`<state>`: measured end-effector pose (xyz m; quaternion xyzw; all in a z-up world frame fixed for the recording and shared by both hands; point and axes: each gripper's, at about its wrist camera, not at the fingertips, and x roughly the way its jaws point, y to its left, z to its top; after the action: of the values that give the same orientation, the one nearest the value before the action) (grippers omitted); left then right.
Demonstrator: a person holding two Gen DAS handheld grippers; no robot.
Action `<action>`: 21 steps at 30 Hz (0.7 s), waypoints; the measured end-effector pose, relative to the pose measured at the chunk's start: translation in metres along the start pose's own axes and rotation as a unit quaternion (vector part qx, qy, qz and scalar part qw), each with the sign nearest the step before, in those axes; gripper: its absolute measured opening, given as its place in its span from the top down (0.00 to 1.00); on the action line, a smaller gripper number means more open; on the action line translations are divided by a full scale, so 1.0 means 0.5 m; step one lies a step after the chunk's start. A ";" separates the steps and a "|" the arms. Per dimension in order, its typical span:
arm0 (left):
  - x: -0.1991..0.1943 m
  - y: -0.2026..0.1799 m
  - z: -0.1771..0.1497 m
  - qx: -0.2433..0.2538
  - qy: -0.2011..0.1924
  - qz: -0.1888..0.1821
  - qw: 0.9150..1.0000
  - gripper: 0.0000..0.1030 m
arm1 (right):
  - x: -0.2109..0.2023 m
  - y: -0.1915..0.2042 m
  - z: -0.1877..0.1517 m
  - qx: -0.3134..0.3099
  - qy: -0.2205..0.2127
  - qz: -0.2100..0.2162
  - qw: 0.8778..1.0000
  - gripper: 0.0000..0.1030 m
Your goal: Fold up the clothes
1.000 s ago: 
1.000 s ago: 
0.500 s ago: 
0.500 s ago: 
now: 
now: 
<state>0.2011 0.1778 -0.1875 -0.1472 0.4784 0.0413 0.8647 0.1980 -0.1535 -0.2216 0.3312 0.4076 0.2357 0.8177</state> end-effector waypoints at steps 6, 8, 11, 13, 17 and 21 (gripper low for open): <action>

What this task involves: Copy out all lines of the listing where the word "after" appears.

Answer to this task:
`<state>`: measured end-effector pose (xyz m; quaternion xyzw; all in a z-up world frame fixed for the recording and shared by both hands; point and axes: each gripper's, at about its wrist camera, not at the fingertips, and x roughly the way its jaws point, y to its left, z to its top; after the action: of the values that give the same orientation, the one nearest the value before the action) (grippers omitted); left then right.
Action `<action>`: 21 steps at 30 Hz (0.7 s), waypoints; the measured end-effector pose, relative to the pose measured at the chunk's start: translation in metres along the start pose's own axes and rotation as a unit quaternion (vector part qx, qy, qz and scalar part qw), each with the sign nearest the step before, in those axes; gripper: its absolute measured opening, given as its place in its span from the top down (0.00 to 1.00); on the action line, a smaller gripper number means more open; on the action line translations are divided by a full scale, so 1.0 means 0.5 m; step one lies a step after the chunk's start. A ";" separates the steps and a "|" the arms. Per dimension in order, its typical span:

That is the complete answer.